Email Reveals What Progressive Think Tank Gained By Hosting Netanyahu
When a prominent, progressive establishment think tank, the Center for American Progress, hosted Israeli Prime Minister Benjamin Netanyahu on November 10, 2015, it was widely criticized among the left. However, in an email sent by Neera Tanden, the think tank’s president, she defends the decision to welcome Netanyahu with open arms.
The email was published in the latest batch of “Podesta Emails” from WikiLeaks. It offers a glimpse at how Tanden, an adviser to Hillary Clinton’s presidential campaign and moderator of CAP’s Netanyahu event, dealt with the controversy.
John Podesta, Clinton campaign chairman, sent her an email the day after the event. “As a bloodied Jack Nicholson said in Hoffa, ‘What has been gained and what has been lost?’ How did the Bibi event score on that scale?”
In Tanden’s reply, she clearly outlined the pros and cons of hosting Netanyahu.
“Things gained: We will never be called anti-Semitic again. No matter what anyone writes,” Tanden asserted. “Mainstream press and people think we handled it just right – tough questions. I think for any dismissers, not that I think there were a lot, but we have definitely proven we’re a think tank. And it may have sealed the deal with a new board member.”
Tanden continued, “Things lost: Staff is riven. On both sides. We are holding a lot of meetings on that. Worse thing – someone leaked staff statement. That kind of thing really changes the culture.”
“How to keep that culture with that kind of leaking is going to be hard, but need to navigate. And far left hates me. We do have a broader issue of expectations in the organization. I had an intern tell me that she was upset we did not tell her ahead of time.”
What was lost and gained is expressed purely in institutional terms. Tanden writes nothing about what CAP may have done to give Netanyahu cover for the crimes the Israeli government commits against Palestinians through its occupation. She has no words for what this may mean for the people of Gaza, who endure poverty and face humanitarian disaster as a result of an economic blockade.
Overall, Tanden concludes, “Nothing we have done has pitted being a think tank and being ideologically action oriented against each other more harshly. At the end of the day, we had to choose.”
“So answer is complicated. If I could have the whole thing not happen, would definitely have it not happen. But it happened to us.”
Inviting a world leader is not something that just happens, like a branch breaking a car’s windshield when it falls out of a tree. Tanden and other leaders of CAP actively sought to host Netanyahu, and they were proud of the prestige it could garner for them.
When she introduced Netanyahu, Tanden said, “Thank you for taking questions because the choices you make matter profoundly to Israel’s future and the future of the region. And we believe that matters profoundly to America.” Notably, she said nothing about the future of Palestinians.
Journalist Rania Khalek pointed out that Tanden let Netanyahu lie repeatedly during the event about the construction of new settlements, settler violence, land theft, and ethnic cleansing.
Tanden and other Clinton appointees served on the Democratic Platform Committee, and during the process, they blocked language that would have acknowledged there is, in fact, an Israeli occupation. They also refused to remove language suggesting the boycott, divestment, and sanctions (BDS) movement “delegitimizes” Israel.
A coalition of Clinton Democrats and other liberal Democrats blocked a resolution to support the rebuilding of Gaza during the full Democratic platform committee meeting in July.

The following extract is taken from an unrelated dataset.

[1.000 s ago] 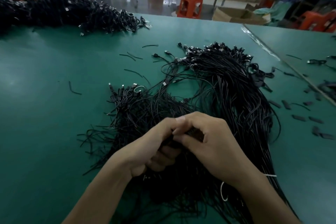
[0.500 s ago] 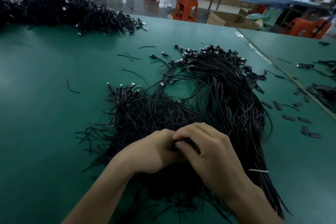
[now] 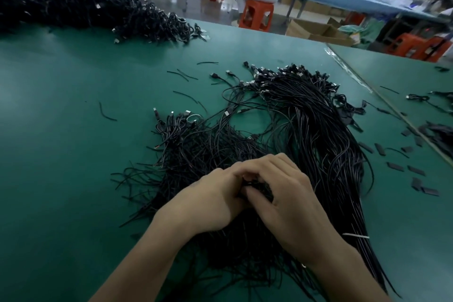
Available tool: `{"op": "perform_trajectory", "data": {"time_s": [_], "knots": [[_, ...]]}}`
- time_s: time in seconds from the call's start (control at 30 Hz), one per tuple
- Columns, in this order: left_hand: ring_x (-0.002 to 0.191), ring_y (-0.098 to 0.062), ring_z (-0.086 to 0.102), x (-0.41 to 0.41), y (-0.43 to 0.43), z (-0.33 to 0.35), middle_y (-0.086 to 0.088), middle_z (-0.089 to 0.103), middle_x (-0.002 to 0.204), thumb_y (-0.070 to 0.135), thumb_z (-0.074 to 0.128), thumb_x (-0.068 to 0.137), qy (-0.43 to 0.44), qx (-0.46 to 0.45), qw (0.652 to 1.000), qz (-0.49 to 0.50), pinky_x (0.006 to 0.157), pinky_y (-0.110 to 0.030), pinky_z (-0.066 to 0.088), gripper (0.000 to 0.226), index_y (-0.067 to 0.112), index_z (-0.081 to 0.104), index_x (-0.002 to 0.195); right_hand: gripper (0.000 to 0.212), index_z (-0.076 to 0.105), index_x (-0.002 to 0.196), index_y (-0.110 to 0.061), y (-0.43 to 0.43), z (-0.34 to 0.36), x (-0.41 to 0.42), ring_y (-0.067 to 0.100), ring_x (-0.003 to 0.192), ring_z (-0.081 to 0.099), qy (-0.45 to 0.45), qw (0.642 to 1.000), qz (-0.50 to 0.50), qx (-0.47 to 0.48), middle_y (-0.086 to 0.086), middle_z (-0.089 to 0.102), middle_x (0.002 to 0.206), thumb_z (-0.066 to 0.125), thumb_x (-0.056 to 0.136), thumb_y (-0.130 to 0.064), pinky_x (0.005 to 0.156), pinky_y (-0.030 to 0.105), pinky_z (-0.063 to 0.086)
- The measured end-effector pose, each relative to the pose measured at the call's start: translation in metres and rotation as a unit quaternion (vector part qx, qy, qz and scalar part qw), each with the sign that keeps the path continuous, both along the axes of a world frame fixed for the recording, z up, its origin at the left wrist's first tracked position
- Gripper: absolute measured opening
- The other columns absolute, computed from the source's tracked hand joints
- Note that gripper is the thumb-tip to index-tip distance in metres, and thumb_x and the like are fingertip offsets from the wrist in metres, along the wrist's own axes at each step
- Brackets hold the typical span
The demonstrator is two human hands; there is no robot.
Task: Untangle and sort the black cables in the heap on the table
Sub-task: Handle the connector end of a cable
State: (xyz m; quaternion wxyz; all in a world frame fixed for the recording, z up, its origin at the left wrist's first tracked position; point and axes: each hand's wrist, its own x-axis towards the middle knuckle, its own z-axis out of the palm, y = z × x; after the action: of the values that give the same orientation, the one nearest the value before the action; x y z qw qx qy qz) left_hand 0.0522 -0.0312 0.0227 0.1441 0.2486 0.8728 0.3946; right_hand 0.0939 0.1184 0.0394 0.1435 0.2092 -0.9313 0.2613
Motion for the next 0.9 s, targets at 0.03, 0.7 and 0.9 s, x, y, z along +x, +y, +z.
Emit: {"op": "perform_trajectory", "data": {"time_s": [0.03,0.7,0.9], "knots": [[0.052,0.001,0.044,0.001,0.000,-0.002,0.015,0.034,0.068,0.016,0.048,0.099,0.027,-0.027,0.999,0.008,0.060,0.004,0.034,0.012,0.027,0.051,0.102,0.029,0.065,0.108,-0.027,0.000,-0.001,0.000,0.005,0.097,0.052,-0.010,1.000,-0.004,-0.015,-0.019,0.061,0.099,0.064,0.084,-0.010,0.085,0.024,0.045],[0.053,-0.017,0.040,0.008,0.015,-0.005,0.008,0.043,0.069,0.017,0.048,0.093,0.152,-0.199,0.957,0.145,0.047,-0.030,0.026,0.028,0.027,0.024,0.102,0.025,0.077,0.098,-0.027,-0.006,-0.010,0.001,0.001,0.084,0.064,-0.039,0.976,-0.124,-0.175,-0.016,0.067,0.082,0.073,0.083,-0.007,0.071,0.008,0.047],[0.054,-0.016,0.037,0.010,0.017,-0.006,0.008,0.038,0.066,0.020,0.049,0.095,0.176,-0.216,0.949,0.147,0.050,-0.030,0.027,0.032,0.028,0.018,0.101,0.022,0.076,0.093,-0.029,-0.005,-0.009,-0.002,0.004,0.082,0.066,-0.092,0.968,-0.116,-0.205,-0.013,0.069,0.083,0.069,0.089,-0.009,0.069,0.014,0.051]]}}
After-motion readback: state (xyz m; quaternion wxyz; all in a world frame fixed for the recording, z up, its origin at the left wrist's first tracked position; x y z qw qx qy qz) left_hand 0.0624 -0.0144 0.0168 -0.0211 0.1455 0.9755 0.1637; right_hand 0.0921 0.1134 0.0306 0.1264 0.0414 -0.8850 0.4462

Clinton has distinguished herself as a pro-Israel Democrat and will aggressively challenge the BDS movement as president. With the support of Democratic mega-donor Haim Saban, who has pledged to invest billions to fight BDS, Clinton celebrated college students on the “front lines of the battle to oppose the alarming boycott, divestment, and sanctions movement known as BDS” during her speech at the American Israel Public Affairs Committee (AIPAC) conference.
Additionally, emails previously published by WikiLeaks already have shown that the letter Clinton wrote to Saban, where she pledged to fight BDS, was written to help the campaign attract more pro-Israel donors.
Returning to the CAP event for Netanyahu, in the week before the event, The Intercept published a story on leaked emails showing the lengths to which CAP was willing to go to “placate AIPAC.” The think tank censored “its own writers on the topic of Israel.”
Tanden may seem exasperated in the email. “I need to clear my head on this and then would love to get your advice on a few things in the coming days,” she shared in the email. However, it is not as if there was any kind of an about-face or open display of regret in the aftermath. Tanden and CAP served the interests of AIPAC, also known as the Israel lobby, and if called upon to hold a similar event as a service to a Clinton White House, they will be loyal soldiers and help whitewash the policies of Israel again.